### Your goal:
Beneath this instruction is a listing; print exactly the lines in it starting at the line that contains "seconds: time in" and going through the line that contains "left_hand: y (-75".

### Input data:
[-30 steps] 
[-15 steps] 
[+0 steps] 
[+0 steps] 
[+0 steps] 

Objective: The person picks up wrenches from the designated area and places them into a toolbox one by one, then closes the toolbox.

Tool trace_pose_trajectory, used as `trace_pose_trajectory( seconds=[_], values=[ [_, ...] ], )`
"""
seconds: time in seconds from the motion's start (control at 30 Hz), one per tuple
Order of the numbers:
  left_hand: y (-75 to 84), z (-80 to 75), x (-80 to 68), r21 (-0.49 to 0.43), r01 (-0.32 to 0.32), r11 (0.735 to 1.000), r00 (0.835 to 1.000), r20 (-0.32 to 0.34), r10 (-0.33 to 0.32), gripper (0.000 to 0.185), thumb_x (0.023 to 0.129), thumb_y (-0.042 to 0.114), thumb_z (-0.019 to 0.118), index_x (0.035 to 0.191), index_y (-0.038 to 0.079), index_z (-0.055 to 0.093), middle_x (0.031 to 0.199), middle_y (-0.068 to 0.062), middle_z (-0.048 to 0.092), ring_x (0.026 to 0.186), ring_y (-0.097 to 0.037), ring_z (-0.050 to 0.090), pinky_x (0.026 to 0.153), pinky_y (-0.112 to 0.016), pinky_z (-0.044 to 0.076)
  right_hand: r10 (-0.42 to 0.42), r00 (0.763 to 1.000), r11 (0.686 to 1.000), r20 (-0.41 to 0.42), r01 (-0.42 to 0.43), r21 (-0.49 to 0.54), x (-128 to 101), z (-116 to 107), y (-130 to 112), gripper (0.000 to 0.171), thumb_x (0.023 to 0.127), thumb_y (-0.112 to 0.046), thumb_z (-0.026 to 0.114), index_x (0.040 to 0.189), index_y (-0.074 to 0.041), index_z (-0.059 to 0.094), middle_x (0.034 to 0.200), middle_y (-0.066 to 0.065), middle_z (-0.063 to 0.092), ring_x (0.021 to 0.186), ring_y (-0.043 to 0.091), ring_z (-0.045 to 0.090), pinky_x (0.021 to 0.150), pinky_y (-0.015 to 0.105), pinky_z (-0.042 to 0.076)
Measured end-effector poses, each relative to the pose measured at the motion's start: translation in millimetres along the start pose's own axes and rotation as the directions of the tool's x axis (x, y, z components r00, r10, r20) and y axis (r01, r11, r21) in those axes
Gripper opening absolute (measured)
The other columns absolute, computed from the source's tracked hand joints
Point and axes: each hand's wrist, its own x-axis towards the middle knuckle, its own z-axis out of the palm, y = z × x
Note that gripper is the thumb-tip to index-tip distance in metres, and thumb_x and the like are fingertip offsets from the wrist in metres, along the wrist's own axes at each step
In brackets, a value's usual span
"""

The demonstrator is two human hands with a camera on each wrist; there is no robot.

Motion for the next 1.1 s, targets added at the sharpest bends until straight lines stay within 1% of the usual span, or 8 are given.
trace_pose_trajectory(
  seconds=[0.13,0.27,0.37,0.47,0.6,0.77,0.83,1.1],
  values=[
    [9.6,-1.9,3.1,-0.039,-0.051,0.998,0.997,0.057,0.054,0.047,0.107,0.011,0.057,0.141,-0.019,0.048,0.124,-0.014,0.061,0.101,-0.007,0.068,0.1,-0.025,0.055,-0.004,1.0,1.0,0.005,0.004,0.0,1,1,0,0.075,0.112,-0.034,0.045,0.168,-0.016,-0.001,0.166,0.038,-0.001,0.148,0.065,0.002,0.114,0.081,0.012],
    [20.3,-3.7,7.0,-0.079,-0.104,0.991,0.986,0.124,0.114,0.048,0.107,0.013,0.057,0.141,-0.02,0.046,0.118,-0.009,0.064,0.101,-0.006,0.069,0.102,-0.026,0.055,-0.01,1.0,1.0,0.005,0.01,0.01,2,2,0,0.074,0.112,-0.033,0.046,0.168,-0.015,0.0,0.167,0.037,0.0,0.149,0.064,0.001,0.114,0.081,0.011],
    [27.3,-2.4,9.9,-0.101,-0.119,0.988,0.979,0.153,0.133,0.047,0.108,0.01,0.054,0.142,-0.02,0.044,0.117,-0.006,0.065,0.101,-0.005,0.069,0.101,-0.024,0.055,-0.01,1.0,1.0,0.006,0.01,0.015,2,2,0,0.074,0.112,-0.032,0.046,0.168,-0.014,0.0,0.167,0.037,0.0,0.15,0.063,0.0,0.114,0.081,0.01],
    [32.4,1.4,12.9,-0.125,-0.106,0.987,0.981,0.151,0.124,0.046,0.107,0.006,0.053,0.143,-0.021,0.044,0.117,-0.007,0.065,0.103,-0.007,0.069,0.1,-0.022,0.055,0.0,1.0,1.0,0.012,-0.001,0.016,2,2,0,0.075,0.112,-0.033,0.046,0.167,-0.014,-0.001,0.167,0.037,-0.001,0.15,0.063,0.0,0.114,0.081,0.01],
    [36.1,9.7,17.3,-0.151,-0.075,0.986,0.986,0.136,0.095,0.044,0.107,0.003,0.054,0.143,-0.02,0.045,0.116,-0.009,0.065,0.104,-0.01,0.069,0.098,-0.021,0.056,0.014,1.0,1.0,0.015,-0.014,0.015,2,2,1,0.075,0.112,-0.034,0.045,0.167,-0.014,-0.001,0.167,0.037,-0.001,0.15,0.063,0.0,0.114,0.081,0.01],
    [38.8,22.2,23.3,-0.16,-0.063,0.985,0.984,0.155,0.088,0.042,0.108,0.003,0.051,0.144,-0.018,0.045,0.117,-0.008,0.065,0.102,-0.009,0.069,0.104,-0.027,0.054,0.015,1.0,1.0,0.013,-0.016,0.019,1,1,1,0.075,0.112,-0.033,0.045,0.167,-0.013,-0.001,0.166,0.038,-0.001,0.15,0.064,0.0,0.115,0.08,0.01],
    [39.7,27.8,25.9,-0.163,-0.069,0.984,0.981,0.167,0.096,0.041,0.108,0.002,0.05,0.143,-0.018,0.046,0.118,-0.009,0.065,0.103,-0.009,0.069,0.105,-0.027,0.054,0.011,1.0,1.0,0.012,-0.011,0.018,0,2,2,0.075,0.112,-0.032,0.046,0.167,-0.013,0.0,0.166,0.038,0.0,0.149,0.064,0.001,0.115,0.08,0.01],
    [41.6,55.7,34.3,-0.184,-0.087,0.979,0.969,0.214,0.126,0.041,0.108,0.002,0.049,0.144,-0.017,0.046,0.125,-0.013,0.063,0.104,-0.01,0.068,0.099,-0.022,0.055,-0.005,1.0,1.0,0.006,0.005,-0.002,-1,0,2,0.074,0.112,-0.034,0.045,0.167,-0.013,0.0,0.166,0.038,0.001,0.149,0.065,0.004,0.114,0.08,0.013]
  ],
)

### Exercise output:
seconds: time in seconds from the motion's start (control at 30 Hz), one per tuple
Order of the numbers:
  left_hand: y (-75 to 84), z (-80 to 75), x (-80 to 68), r21 (-0.49 to 0.43), r01 (-0.32 to 0.32), r11 (0.735 to 1.000), r00 (0.835 to 1.000), r20 (-0.32 to 0.34), r10 (-0.33 to 0.32), gripper (0.000 to 0.185), thumb_x (0.023 to 0.129), thumb_y (-0.042 to 0.114), thumb_z (-0.019 to 0.118), index_x (0.035 to 0.191), index_y (-0.038 to 0.079), index_z (-0.055 to 0.093), middle_x (0.031 to 0.199), middle_y (-0.068 to 0.062), middle_z (-0.048 to 0.092), ring_x (0.026 to 0.186), ring_y (-0.097 to 0.037), ring_z (-0.050 to 0.090), pinky_x (0.026 to 0.153), pinky_y (-0.112 to 0.016), pinky_z (-0.044 to 0.076)

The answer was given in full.